だが、うぐいすにとって空を飛べないとかげは怖くない。
だから夜うぐいすは「高いぞ、高いぞ」と鳴き、盲(めくら)とかげは巣のある木の下に潜み、うぐいすの卵を襲うことがある。
青年は語り終わって更に気恥しくなったようで、俯くように早口で喋り出した。
「くだらない話をした、すまない。少し前まではどこの家でもよく子供にこんな類の話を聞かせたものなんだ。
今ではそれ程でもなくなったが。」
「いえ。興味深いお話でした。こちらの童話は示唆に富んでいて考えさせられます。」
そう言って微笑むと、彼は軽く唇を噛んだ。紅潮した頬を隠すようにして、慌てて話題転換する。実に彼らしい照れ隠しだった。
* * *
我ながら取るに足らない出来事だと思う。
おそらく彼は自分がそんな話をしたことさえ覚えていないに違いない。私とて忘れていたのだ。
それを、今になって思い出した。
友になら、と何の衒いもなく片目を差し出すとかげと、友と呼びながら欲に溺れてその片目を奪う夜うぐいす。

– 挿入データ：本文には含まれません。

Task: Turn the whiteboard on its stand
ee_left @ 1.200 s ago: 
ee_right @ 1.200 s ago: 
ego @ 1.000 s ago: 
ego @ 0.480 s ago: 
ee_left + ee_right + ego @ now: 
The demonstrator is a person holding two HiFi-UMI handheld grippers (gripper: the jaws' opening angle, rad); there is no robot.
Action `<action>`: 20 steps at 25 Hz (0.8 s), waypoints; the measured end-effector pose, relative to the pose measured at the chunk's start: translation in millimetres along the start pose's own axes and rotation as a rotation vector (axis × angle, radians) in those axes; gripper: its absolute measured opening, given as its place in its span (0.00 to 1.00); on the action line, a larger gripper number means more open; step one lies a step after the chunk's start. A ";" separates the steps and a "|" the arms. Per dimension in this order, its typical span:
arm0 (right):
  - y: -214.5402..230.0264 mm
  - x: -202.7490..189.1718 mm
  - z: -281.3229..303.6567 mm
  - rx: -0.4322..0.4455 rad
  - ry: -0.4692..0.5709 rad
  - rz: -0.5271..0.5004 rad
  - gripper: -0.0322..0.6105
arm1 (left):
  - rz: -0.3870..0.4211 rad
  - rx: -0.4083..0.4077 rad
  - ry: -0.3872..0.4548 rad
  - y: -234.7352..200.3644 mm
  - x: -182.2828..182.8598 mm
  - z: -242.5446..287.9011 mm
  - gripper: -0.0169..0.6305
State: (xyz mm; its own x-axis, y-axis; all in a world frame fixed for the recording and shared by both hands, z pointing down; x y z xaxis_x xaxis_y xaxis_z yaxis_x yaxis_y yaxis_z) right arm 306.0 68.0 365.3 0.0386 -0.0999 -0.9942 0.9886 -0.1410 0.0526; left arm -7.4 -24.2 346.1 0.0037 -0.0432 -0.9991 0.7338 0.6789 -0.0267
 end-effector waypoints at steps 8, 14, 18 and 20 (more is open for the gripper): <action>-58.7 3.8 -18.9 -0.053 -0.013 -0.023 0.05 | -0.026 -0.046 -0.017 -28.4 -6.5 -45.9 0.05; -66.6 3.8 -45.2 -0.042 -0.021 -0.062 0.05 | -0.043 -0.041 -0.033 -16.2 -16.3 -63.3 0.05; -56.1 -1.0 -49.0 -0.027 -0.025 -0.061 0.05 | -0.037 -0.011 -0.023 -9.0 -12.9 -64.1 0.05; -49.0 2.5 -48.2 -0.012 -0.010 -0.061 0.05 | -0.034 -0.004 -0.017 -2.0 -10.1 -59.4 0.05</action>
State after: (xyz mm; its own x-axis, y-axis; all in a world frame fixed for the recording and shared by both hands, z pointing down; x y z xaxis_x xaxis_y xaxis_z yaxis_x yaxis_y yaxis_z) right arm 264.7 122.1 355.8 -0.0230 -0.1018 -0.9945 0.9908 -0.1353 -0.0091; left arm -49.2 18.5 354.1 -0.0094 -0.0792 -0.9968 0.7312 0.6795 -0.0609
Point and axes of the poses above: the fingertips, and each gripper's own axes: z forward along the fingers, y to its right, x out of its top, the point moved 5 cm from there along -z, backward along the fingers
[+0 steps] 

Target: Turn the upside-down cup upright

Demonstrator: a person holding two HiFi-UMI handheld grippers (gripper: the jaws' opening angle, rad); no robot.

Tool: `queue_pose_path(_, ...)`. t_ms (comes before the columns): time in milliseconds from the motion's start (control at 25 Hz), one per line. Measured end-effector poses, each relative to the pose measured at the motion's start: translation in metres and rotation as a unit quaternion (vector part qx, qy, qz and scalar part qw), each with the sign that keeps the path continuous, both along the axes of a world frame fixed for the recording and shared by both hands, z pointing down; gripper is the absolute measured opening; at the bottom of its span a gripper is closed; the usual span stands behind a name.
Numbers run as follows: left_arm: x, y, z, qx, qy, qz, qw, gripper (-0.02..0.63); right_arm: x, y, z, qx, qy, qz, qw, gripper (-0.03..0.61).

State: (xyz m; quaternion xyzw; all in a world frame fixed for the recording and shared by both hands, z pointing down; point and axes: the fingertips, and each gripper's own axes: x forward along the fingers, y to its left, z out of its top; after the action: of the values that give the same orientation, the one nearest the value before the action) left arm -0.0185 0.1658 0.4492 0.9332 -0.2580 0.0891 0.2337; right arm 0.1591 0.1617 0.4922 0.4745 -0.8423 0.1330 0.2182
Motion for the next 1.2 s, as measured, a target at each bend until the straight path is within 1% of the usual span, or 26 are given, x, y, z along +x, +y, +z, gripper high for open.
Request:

今私が彼にこの話を語って聞かせたら、彼は何を思うだろうか。
私が夜うぐいすだというのなら結構。
声が枯れるまで、翼が折れるまで飛び続けるまでだ。
立ち上がり歩き始めてしまったのだから、止まるわけには、倒れるわけにはいかない。
囀りが聞こえる。小夜鳴鳥の鳴き声が。
辺りがしんと静まり返る中でその声だけが物哀しげに空気を震わせた。
哀しい?否、それは聞く者の心に拠る処だろう。
どうして?私は哀しいのだろうか。
何故?
おかしなものだ。利益を甘受したあげく掌に噛み付いたのは此方だというのに。
公私共に――うぬぼれるわけではないが特に私的な面では少なからず彼を傷付けただろう。安らぎを得られる数少ない友だった。
お互い、そういった相手を心底欲していた。
ああ、どういうわけか先刻から酷く感傷的になっている。
どうやら知らぬうちに持っていかれてしまっていたようだ。
何を、と言われても困るのだが。
風を受けてそよぐ見慣れた木々ですら、空虚でどこか余所余所しい。
痛手を受けたのは彼だけではないらしい。
森からは相変わらず鳥の囀りが聞こえる。
それを耳に残しつつ、日が暮れきる前に戻ろうと踵を返した。